• [ACTION ITEM]: Copy without pictures. Please restate each line of the listing exactly.

• [DATA EXCERPT]:
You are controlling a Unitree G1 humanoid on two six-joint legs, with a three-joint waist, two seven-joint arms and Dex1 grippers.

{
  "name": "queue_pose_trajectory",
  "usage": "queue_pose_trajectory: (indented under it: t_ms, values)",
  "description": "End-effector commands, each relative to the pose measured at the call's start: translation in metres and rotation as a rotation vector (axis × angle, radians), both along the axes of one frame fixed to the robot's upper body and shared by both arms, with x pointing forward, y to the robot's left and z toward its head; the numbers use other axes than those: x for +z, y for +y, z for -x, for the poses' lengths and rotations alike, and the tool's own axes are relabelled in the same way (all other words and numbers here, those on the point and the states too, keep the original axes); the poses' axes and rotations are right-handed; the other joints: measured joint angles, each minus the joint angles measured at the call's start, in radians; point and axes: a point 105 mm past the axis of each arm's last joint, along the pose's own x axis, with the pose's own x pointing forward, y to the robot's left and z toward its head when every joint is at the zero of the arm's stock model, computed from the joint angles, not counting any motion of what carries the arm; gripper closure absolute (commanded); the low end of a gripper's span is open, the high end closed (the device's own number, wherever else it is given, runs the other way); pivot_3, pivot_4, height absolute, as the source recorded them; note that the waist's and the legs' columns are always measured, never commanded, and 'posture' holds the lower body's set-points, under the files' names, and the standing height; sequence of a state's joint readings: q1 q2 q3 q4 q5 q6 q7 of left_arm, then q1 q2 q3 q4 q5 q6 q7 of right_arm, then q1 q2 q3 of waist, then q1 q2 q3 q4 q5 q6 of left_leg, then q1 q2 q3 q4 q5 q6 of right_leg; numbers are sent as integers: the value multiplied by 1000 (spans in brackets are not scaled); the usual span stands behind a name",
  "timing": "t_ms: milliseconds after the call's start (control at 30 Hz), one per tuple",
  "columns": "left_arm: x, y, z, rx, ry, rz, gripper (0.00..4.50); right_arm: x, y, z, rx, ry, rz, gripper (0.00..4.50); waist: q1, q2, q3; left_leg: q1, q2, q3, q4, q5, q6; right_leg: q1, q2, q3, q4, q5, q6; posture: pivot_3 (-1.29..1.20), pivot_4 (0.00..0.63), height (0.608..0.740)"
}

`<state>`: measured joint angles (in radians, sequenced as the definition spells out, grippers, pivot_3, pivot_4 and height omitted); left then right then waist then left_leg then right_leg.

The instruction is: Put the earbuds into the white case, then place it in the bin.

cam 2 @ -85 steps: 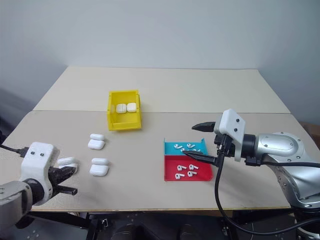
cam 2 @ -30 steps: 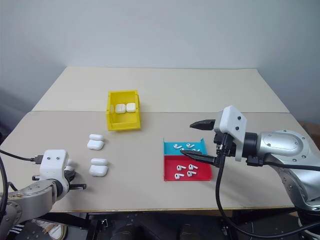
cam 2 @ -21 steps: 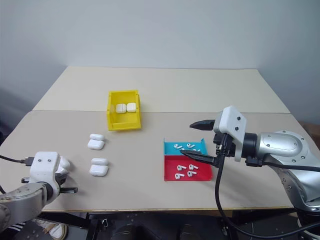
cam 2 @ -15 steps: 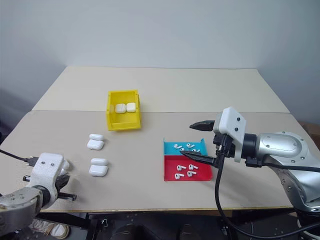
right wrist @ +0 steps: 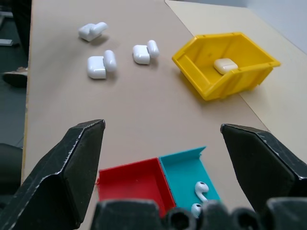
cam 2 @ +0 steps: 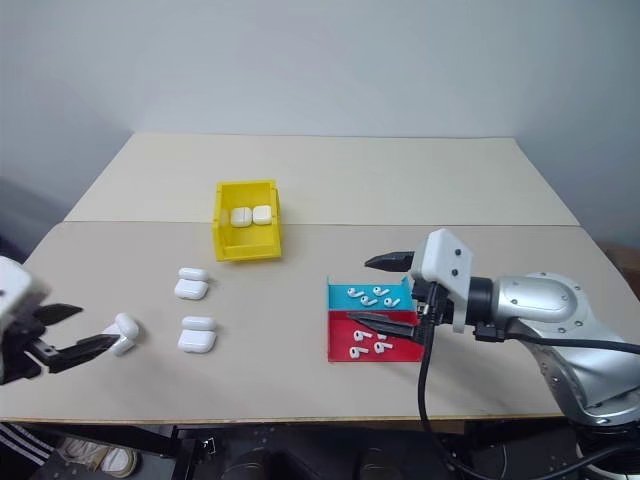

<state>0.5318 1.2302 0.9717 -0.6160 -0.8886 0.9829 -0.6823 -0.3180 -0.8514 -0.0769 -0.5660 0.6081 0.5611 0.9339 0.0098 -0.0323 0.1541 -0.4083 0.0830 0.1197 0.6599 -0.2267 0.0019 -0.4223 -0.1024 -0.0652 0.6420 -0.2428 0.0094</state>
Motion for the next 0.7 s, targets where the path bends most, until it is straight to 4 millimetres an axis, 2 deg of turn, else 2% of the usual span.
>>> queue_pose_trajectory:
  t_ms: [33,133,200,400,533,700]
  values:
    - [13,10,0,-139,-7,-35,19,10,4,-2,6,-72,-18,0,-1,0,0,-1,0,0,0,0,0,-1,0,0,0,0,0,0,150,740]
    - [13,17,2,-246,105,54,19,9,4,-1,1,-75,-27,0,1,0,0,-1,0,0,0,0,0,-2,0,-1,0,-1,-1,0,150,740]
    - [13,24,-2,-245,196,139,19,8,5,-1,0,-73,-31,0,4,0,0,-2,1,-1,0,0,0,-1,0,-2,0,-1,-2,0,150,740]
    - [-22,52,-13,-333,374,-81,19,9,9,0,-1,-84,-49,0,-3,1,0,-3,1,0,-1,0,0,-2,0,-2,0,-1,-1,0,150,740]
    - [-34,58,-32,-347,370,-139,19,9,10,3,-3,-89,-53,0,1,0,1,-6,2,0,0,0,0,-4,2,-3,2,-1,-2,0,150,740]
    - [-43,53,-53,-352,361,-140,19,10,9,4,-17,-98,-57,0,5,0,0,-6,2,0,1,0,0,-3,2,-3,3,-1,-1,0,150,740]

• [RESULT]:
You are controlling a Unitree G1 humanoid on two six-joint legs, with a three-joint waist, two seven-joint arms and Dex1 grippers.

{
  "name": "queue_pose_trajectory",
  "usage": "queue_pose_trajectory: (indented under it: t_ms, values)",
  "description": "End-effector commands, each relative to the pose measured at the call's start: translation in metres and rotation as a rotation vector (axis × angle, radians), both along the axes of one frame fixed to the robot's upper body and shared by both arms, with x pointing forward, y to the robot's left and z toward its head; the numbers use other axes than those: x for +z, y for +y, z for -x, for the poses' lengths and rotations alike, and the tool's own axes are relabelled in the same way (all other words and numbers here, those on the point and the states too, keep the original axes); the poses' axes and rotations are right-handed; the other joints: measured joint angles, each minus the joint angles measured at the call's start, in radians; point and axes: a point 105 mm past the axis of each arm's last joint, along the pose's own x axis, with the pose's own x pointing forward, y to the robot's left and z toward its head when every joint is at the zero of the arm's stock model, computed from the joint angles, not counting any motion of what carries the arm; gripper closure absolute (commanded); the low end of a gripper's span is open, the high end closed (the device's own number, wherever else it is given, runs the other way); pivot_3, pivot_4, height absolute, as the source recorded them; note that the waist's and the legs' columns are always measured, never commanded, and 'posture' holds the lower body's set-points, under the files' names, and the standing height; sequence of a state's joint readings: q1 q2 q3 q4 q5 q6 q7 of left_arm, then q1 q2 q3 q4 q5 q6 q7 of right_arm, then q1 q2 q3 of waist, then q1 q2 q3 q4 q5 q6 of left_leg, then q1 q2 q3 q4 q5 q6 of right_leg; numbers are sent as integers: the value multiplied by 1000 (spans in brackets are not scaled); the usual span stands behind a name",
  "timing": "t_ms: milliseconds after the call's start (control at 30 Hz), one per tuple",
  "columns": "left_arm: x, y, z, rx, ry, rz, gripper (0.00..4.50); right_arm: x, y, z, rx, ry, rz, gripper (0.00..4.50); waist: q1, q2, q3; left_leg: q1, q2, q3, q4, q5, q6; right_leg: q1, q2, q3, q4, q5, q6; posture: pivot_3 (-1.29..1.20), pivot_4 (0.00..0.63), height (0.608..0.740)"
}

`<state>`: measured joint angles (in radians, sequenced as the definition spells out, grippers, pivot_3, pivot_4 and height omitted); left then right then waist then left_leg then right_leg.

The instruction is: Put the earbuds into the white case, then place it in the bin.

cam 2 @ -85 steps: 
cam 2 @ -30 steps: 
cam 2 @ -21 steps: 
cam 2 @ -15 steps: 
right wrist @ +0 steps: 
cam 2 @ +0 steps: 

<state>0.5318 1.2302 0.9717 -0.6160 -0.8886 0.9829 -0.6823 -0.3180 -0.8514 -0.0769 -0.5660 0.6081 0.5611 0.9339 0.0098 -0.0323 0.1541 -0.4083 0.0830 0.1197 0.6599 -0.2267 0.0019 -0.4223 -0.1024 -0.0652 0.6420 -0.2428 0.0094</state>
Motion for the next 0.7 s, targets where the path bends most, until it is straight to 4 millimetres an axis, 2 deg of turn, else 2% of the usual span.
>>> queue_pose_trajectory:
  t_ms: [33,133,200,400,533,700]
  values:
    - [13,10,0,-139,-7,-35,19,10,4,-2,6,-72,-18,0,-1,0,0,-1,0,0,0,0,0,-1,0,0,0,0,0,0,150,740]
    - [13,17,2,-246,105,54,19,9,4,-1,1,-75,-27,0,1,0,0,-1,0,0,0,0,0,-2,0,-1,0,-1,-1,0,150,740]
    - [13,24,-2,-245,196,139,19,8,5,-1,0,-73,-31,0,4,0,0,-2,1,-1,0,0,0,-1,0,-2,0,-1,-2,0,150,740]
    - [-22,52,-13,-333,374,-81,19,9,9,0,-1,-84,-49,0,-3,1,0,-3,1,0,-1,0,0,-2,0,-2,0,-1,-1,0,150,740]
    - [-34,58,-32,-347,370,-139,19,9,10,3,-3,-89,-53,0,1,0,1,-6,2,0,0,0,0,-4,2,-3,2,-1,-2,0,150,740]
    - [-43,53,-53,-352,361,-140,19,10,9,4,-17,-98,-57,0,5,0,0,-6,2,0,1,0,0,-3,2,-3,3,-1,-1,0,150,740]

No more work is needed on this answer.